16

I am trying to make 2 services communicate over service discovery endpoint in AWS ECS service.

Example:

Service1: runs the Task Definition to run nginx and phpfpm

Service2: runs the Task Definition to run redis

Now, I need to make service1 container communicate to service2 container

As per the documentations and resource found on internet. This is what I have done and not able to achieve the need.

  1. We need to turn on service discovery (Done)
  2. Set proper service name and namespace which will work as service discovery endpoint (Done)
  3. Create task definition and create service with above property set (done)
  4. Now AWS will generate a SRV records on the Route53 (OK)

Now, when using the service discovery endpoint which is generally in format service_discovery_service_name.service_discovery_namespace.

The error logs shows , It's not able to resolve the name.

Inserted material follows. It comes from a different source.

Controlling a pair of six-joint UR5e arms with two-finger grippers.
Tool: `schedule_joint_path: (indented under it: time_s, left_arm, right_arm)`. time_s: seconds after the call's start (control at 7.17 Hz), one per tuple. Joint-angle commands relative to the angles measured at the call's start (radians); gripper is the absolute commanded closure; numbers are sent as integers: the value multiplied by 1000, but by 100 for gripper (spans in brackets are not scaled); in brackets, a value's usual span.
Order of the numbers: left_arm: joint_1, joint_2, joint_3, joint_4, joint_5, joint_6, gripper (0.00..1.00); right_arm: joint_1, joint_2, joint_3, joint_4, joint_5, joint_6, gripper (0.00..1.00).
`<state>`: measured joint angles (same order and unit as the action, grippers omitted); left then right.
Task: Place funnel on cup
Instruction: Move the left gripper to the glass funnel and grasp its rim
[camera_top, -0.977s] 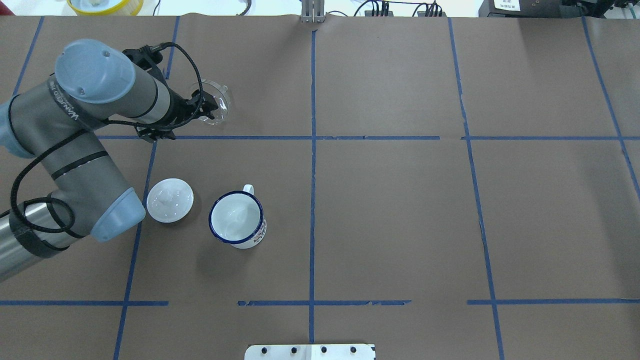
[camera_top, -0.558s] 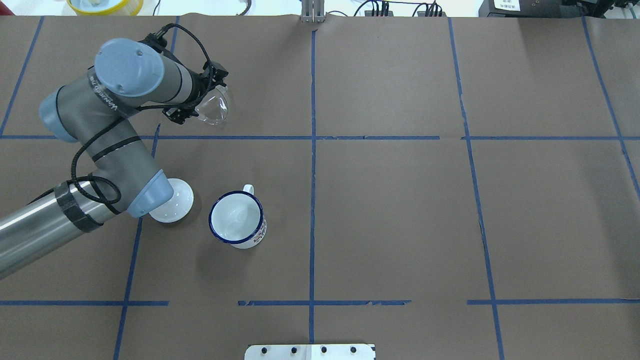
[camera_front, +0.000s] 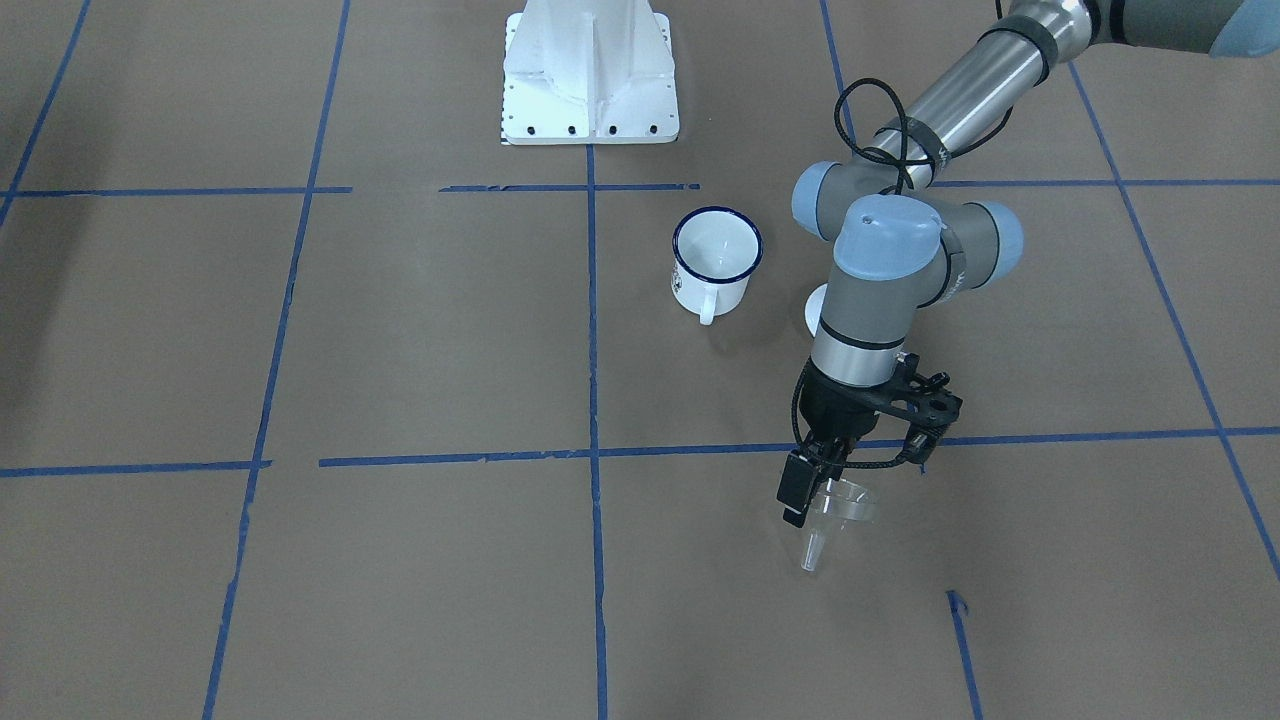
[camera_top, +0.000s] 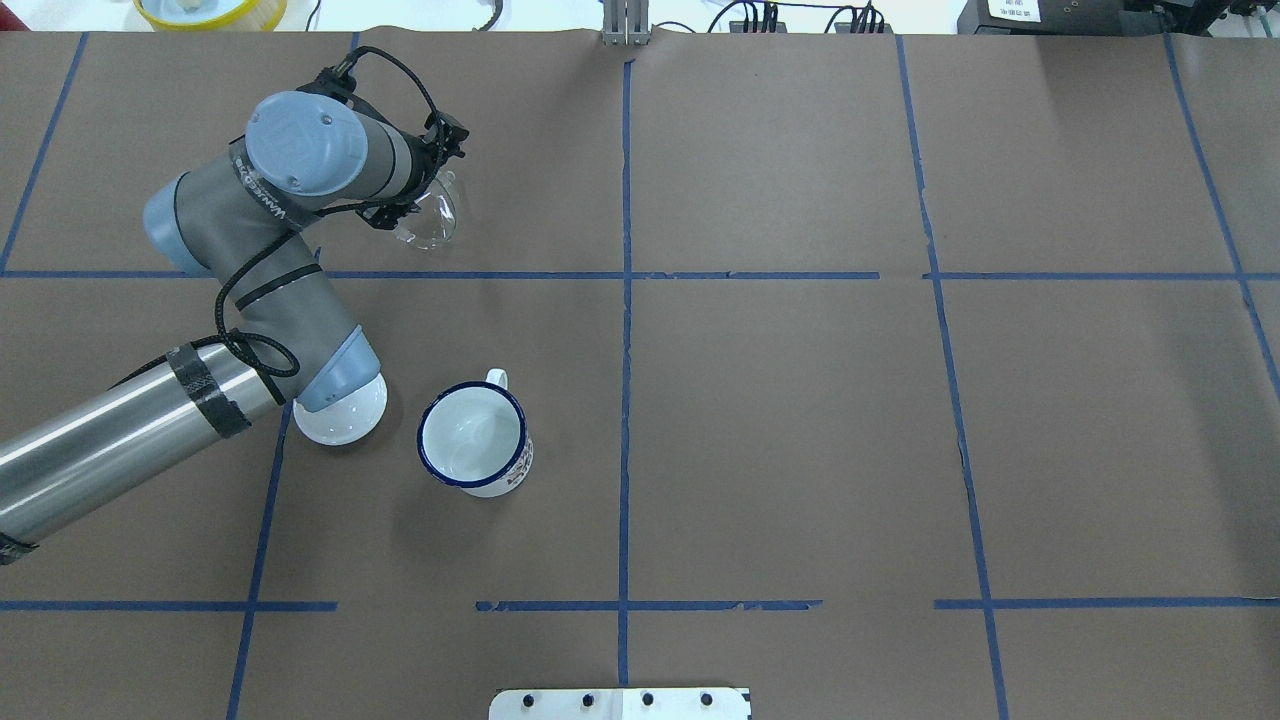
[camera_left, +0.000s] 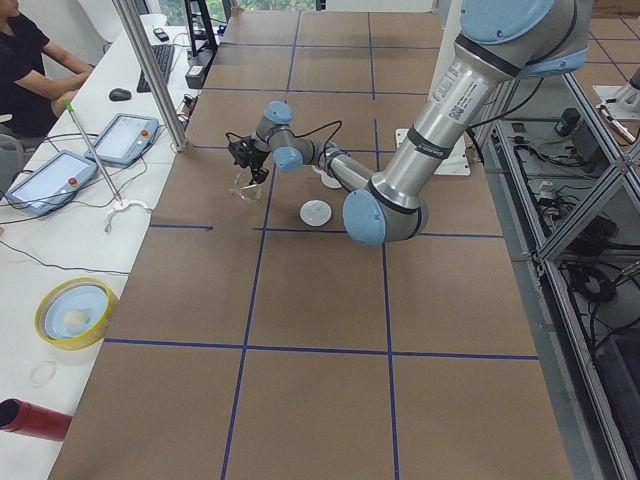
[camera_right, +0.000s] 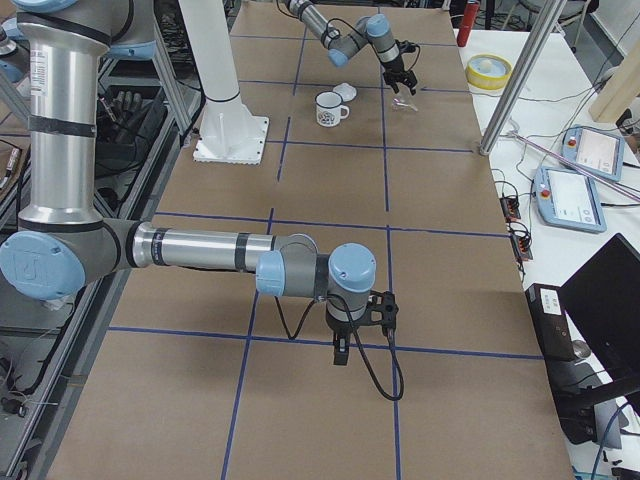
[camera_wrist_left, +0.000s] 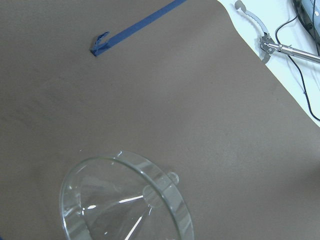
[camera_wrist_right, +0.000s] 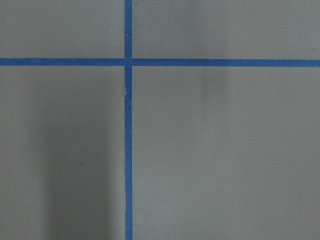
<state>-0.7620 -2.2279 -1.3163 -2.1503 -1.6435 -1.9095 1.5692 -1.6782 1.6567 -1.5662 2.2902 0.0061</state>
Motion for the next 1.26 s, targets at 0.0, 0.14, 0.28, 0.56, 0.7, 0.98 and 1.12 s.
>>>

enter image description here

Tara Prasad Gurung
  • 3,422
  • 6
  • 38
  • 76
  • You need to create DNS `Type A` records instead of `SRV` in Route53 which assigns IPs for each service task. You will need `SRV` records only when your communication supports SRV records lookup i.e the client needs to know that it needs to perform SRV lookup and then get the IP. – Imran Jul 08 '19 at 03:11
  • @Imran yes, but aws ECS has that feature inbuilt right and the A records is generated too which is in turn pointing to the IP address of the instance – Tara Prasad Gurung Jul 08 '19 at 04:05
  • 2
    Which docker networking mode are you using in task definitions?. If you are not using `awspvc` then it will create only `SRV` types which then point to `A` types. When you do `nslookup myapp.local` then you will not get anything since it is of type `SRV` and not `A`. When you try `nslookup -type=srv myapp.local` then you will get SRV list and then you can try `nslookup {taskid}.myapp.local` gives IP of the container. Unless your client supports performing SRV lookup and then IP lookup, you are better of creating only `A` records. let me know if you need example, will post it as answer. – Imran Jul 08 '19 at 14:59
  • my task definitions networking mode is bridge and Its creating SRV which has the taskid and an A record pointing to the container ip. Please check the image uploaded in edited question section @Imran – Tara Prasad Gurung Jul 08 '19 at 15:06
  • 2
    That's what exactly I am saying!. Your Client(Service1) needs to know that it needs to perform `SRV` lookup of Service2 and then make the communication using details of SRV result(port and hostname). Ex - If your Service1 is nginx then [premium](http://nginx.org/en/docs/http/ngx_http_upstream_module.html#service) version of nginx [supports](https://stackoverflow.com/a/42115019/5030709) that. If your Service1 is `phpfpm`, I am not sure it supports SRV lookup communication. First [understand](https://anders.com/cms/263/Tutorial/SIP/DNS/SRV/djbdns) how `SRV` records are different from `A` type. – Imran Jul 08 '19 at 15:38
  • @Imran Thanks for making me super clear on what my problem is. I just need my webserver (service=nginx) to resolve SRV. It looks like its not possible in free NGINX. What do you recommend me next or please throw me some works if you have done or anything I can reference. Thanks alot – Tara Prasad Gurung Jul 08 '19 at 16:37

2 Answers2

18

Update 03/2022

AWS has now ENI Trunking which can increase how many ENIs can be attached to a given EC2 Instance Type in the VPC. This makes using awsvpc mode lot flexible with DNS A records and makes Service Discovery easier to configure for ECS Services.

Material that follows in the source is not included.